Trigger this process β€” notify the security lead or privacy@tell-ia.comimmediately β€” for any of:

  • A secret is exposed anywhere it shouldn't be: committed to git, printed in logs, pasted in Slack, in a screenshot, or sent to the wrong person (API key, password, token, DB URI).
  • Suspected or confirmed unauthorized access to production systems, the database, or an admin account.
  • A device with access to production or customer data is lost or stolen.
  • Personal data appears where it shouldn't: one customer seeing another's data, PII in logs/exports, or data sent to the wrong recipient.
  • A sub-processor or vendor notifies us of a breach on their side.
  • An account is compromised or phished (Google Workspace, GitHub, AWS, Atlas, Railway, 1Password).
  • A customer reports their data may have been exposed or accessed without authorization.
  • Production data is unexpectedly deleted, altered, or corrupted.
  • An external party (researcher, customer) discloses a vulnerability.

When in doubt, report it

A false alarm costs minutes; an unreported breach costs the DPA. The security lead decides severity β€” reporters don't need to be sure first.

Roles ​

  • Security lead / incident commander: Vincent Trastour (CTO), vincent@tell-ia.com. Owns severity classification and the notification decision; may delegate during an incident.
  • Reporter: anyone who suspects an incident. Report immediately to the security lead or to privacy@tell-ia.com.

The process ​

1. Detect ​

Incidents surface from Sentry alerts (web, mobile), Grafana Cloud logs/metrics/ traces (backend via OpenTelemetry), vendor notifications, or reports to privacy@tell-ia.com. Whoever suspects an incident notifies the security lead immediately.

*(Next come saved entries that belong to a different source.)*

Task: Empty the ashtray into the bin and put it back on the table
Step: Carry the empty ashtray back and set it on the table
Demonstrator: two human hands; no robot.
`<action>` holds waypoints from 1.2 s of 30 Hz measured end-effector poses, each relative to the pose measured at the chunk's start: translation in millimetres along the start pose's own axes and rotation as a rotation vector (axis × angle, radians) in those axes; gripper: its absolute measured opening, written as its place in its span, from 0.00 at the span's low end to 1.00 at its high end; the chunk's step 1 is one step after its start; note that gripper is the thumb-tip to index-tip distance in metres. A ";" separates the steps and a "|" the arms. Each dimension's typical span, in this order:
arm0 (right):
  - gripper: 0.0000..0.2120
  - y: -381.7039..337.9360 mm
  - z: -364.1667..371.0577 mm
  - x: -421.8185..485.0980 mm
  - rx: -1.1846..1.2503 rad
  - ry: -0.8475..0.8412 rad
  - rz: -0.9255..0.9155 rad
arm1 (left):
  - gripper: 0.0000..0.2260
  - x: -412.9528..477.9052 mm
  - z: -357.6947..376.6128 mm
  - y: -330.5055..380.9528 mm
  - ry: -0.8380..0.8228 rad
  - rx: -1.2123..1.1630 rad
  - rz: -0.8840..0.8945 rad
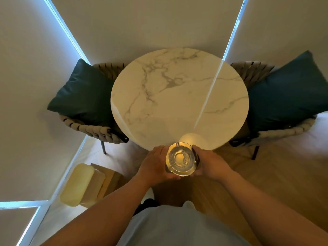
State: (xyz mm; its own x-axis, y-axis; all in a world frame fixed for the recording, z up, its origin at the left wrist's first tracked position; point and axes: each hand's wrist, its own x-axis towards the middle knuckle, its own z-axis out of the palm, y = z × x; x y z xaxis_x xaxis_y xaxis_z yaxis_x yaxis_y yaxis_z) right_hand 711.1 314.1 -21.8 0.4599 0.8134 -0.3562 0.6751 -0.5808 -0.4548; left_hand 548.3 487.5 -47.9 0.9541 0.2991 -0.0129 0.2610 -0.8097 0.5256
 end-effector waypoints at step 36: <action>0.50 27.1 -65.1 248.3 0.052 0.013 0.177 | 0.46 249.1 -43.7 -129.4 -0.125 -0.079 0.000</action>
State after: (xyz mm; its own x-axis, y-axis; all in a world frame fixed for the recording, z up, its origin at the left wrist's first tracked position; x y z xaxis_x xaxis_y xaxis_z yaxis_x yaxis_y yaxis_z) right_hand 881.2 502.3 -69.4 0.5766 0.6985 -0.4238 0.5521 -0.7155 -0.4280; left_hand 745.9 688.9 -82.0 0.9663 0.2297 -0.1161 0.2532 -0.7662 0.5906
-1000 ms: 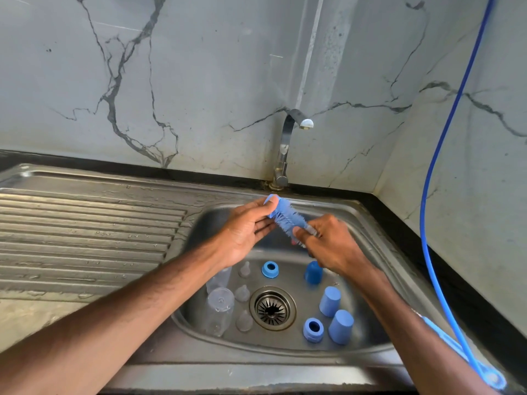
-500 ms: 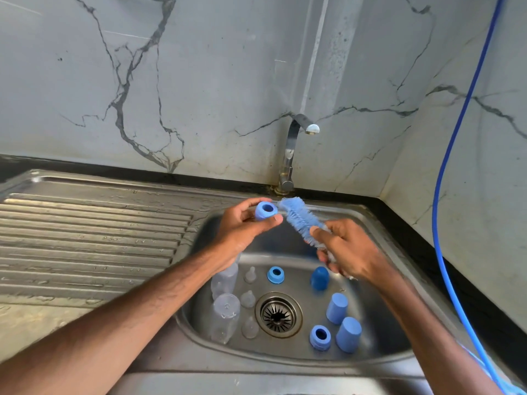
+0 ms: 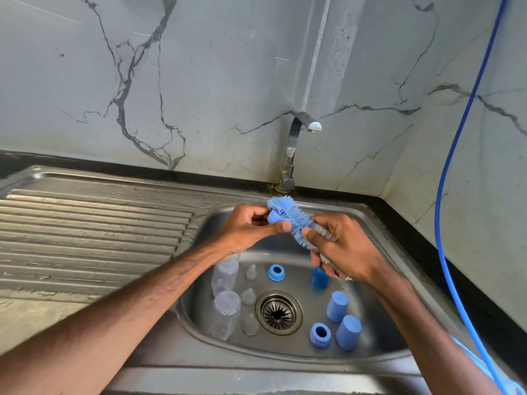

2. Triage β€” assign severity ​

SeverityDefinition
SEV1Confirmed unauthorized access to, or loss of, personal data or production systems.
SEV2Suspected or attempted breach β€” not yet confirmed, or already contained.
SEV3Minor; no personal data or production exposure.

Open a confidential issue in the private Security team in Linear, tag the severity (SEV1 / SEV2 / SEV3), and log timestamps from here on.

3. Contain (immediately, SEV1 / SEV2) ​

  • Rotate affected secrets in 1Password (DB URIs, API keys, tokens).
  • Revoke compromised sessions / access (Firebase, admin consoles).
  • Isolate the affected system β€” stop the bleed before investigating.

4. Assess ​

Record in the incident issue: what data, whose, how much, root cause, and whether the exposure is ongoing.

5. Notify ​

Timelines run from confirmation.

  • Customer personal data (Tellia = processor): notify affected Customer(s) without undue delay, per DPA Β§10.
  • Tellia's own data (Tellia = controller): assess 72-hour notification to the lead supervisory authority (CNIL) under GDPR Art 33; notify affected individuals if high-risk (Art 34).
  • Document the notification decision either way β€” including a reasoned decision not to notify.

6. Recover ​

Restore from MongoDB Atlas point-in-time backups if needed, redeploy clean, verify integrity, and confirm the hole is closed before restoring access.

7. Review ​

Within 5 business days of resolution, write up the timeline, root cause, fix, and prevention. Add the entry to the incident register.

Incident register ​

The authoritative register is the issue list of the private Security team in Linear β€” one issue per incident (date, severity, summary, status), as audit evidence for enterprise review. Sensitive detail (affected data, credentials, system internals) lives only there β€” never in this repository, the docs site, the public sub-processor page, or other shared documents.